Crisi di governo, Draghi ha parlato al Senato
Alle 9.30 è iniziato il discorso del presidente Mario Draghi al Senato per riferire della crisi di governo in corso. È stato un discorso duro, sia nei toni che nei contenuti, con impliciti richiami ai partiti che in questi mesi hanno più volte messo in crisi la maggioranza, Movimento 5 Stelle e Lega.
Draghi non ha riparlato di dimissioni, quindi di fatto ha riaperto alla possibilità di riformare il governo: si aspetta quindi il voto di fiducia nel tardo pomeriggio.
Tocca ora al dibattito in Senato e il voto finale sarò in serata. Se non avrà confermato le dimissioni, i partiti decideranno se sostenerlo, facendo proseguire la legislatura, oppure se andare a elezioni anticipate quest’autunno.
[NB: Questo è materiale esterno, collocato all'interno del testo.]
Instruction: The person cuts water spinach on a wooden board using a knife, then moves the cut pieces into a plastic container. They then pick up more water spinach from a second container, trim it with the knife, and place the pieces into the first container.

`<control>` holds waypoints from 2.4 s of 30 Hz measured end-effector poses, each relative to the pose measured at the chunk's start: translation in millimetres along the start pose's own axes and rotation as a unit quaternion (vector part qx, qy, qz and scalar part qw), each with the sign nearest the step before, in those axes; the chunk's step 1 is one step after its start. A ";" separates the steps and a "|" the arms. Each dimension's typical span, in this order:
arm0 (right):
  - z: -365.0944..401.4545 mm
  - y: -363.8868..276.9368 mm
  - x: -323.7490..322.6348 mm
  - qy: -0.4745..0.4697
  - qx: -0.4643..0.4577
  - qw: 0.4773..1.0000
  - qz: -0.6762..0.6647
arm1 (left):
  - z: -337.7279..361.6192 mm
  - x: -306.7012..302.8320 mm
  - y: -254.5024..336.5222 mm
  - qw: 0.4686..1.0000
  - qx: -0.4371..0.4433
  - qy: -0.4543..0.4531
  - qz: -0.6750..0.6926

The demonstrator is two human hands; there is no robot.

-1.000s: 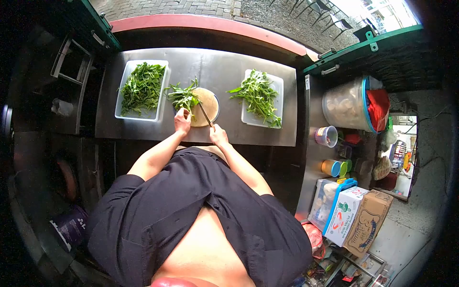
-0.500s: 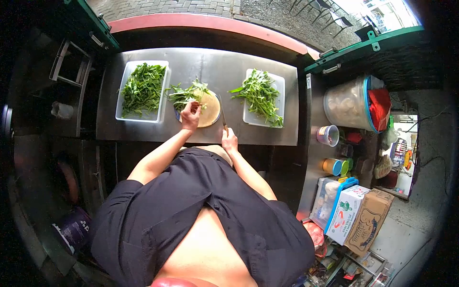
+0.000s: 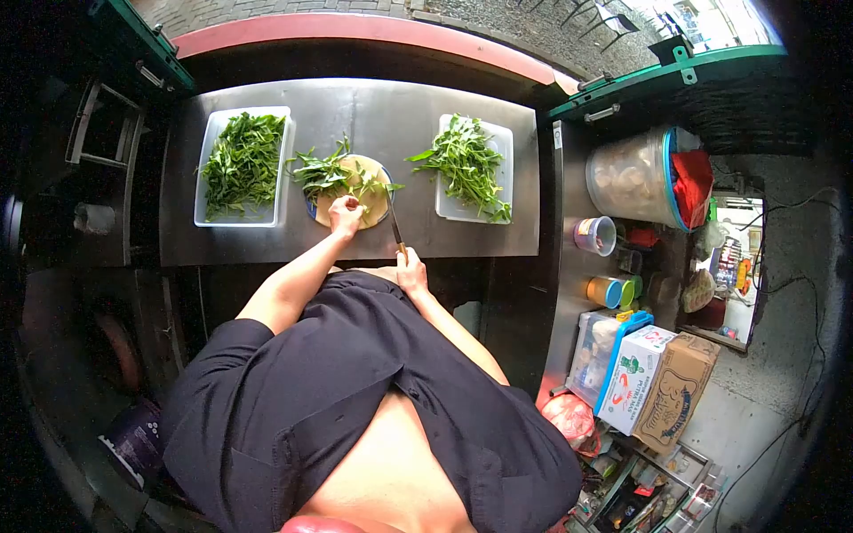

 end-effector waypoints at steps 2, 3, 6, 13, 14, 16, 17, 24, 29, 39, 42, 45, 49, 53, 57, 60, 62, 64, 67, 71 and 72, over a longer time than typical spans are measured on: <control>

Questa la scaletta di giornata:
9.30 - discorso di Draghi
11 - dibattito al Senato
16.30 - replica di Draghi
18.30 - prima chiama dei senatori per il voto di fiducia
19.30 - esito del voto (orario previsto)
Com'è andata in Senato
«Siamo qui perché lo hanno chiesto gli italiani. Partiti siete pronti a ricostruire questo patto?». Mario Draghi arriva con qualche minuto di ritardo nell'Aula del Senato. Parla per mezz'ora, alza anche la voce nei passaggi cruciali di un discorso che rivendica, da un lato, i risultati ottenuti proprio grazie alle forze politiche. Quando hanno lavorato «nell'interesse del Paese».
Ma dall'altro pone paletti chiari perché si possa proseguire con il governo di «unità nazionale» che fin qui ha garantito «la legittimità democratica» dell'esecutivo e la sua «efficacia». Il consenso più ampio possibile del Parlamento, osserva il premier, serve a maggior ragione per un «presidente del Consiglio che non si è mai presentato davanti agli elettori». E l'unica strada per andare avanti, sottolinea con forza, «è ricostruire daccapo questo patto, con coraggio, altruismo, credibilità».
Le dimissioni, insomma, restano ancora sul tavolo se alla fine della giornata non arriveranno quelle risposte dai partiti attese invano nei 5 giorni della crisi congelata da Sergio Mattarella con l'invito ad andare alle Camere che «oggi mi permettono di spiegare a voi e a tutti gli italiani le ragioni di una scelta tanto sofferta, quanto dovuta».
Basta ambiguità, è la richiesta del premier. Che si rivolge, senza citarli esplicitamente, soprattutto a Lega e Movimento Cinque Stelle che non a caso non si uniscono all'applauso che segue la fine del discorso in Aula. Certo, apre all'autonomia, alla riforma delle pensioni, ai miglioramenti al reddito di cittadinanza, al mantenere fermi gli obiettivi di transizione energetica, alla risoluzione delle criticità sul Superbonus. Che però, insieme agli altri sconti edilizi, va reso «meno generoso». E poi, incalza, non si può chiedere la sicurezza energetica per gli italiani e al tempo stesso «protestare» contro i rigassificatori. Non si possono sostenere le riforme e poi dare la sponda alla piazza, come nel caso dei taxi. Bisogna continuare ad armare l'Ucraina perché resta l'unico modo «per aiutare gli ucraini a difendersi».
Ora la parola ai partiti, con molte incognite e preoccupazioni soprattutto sulle decisioni che potranno assumere Lega ed M5s.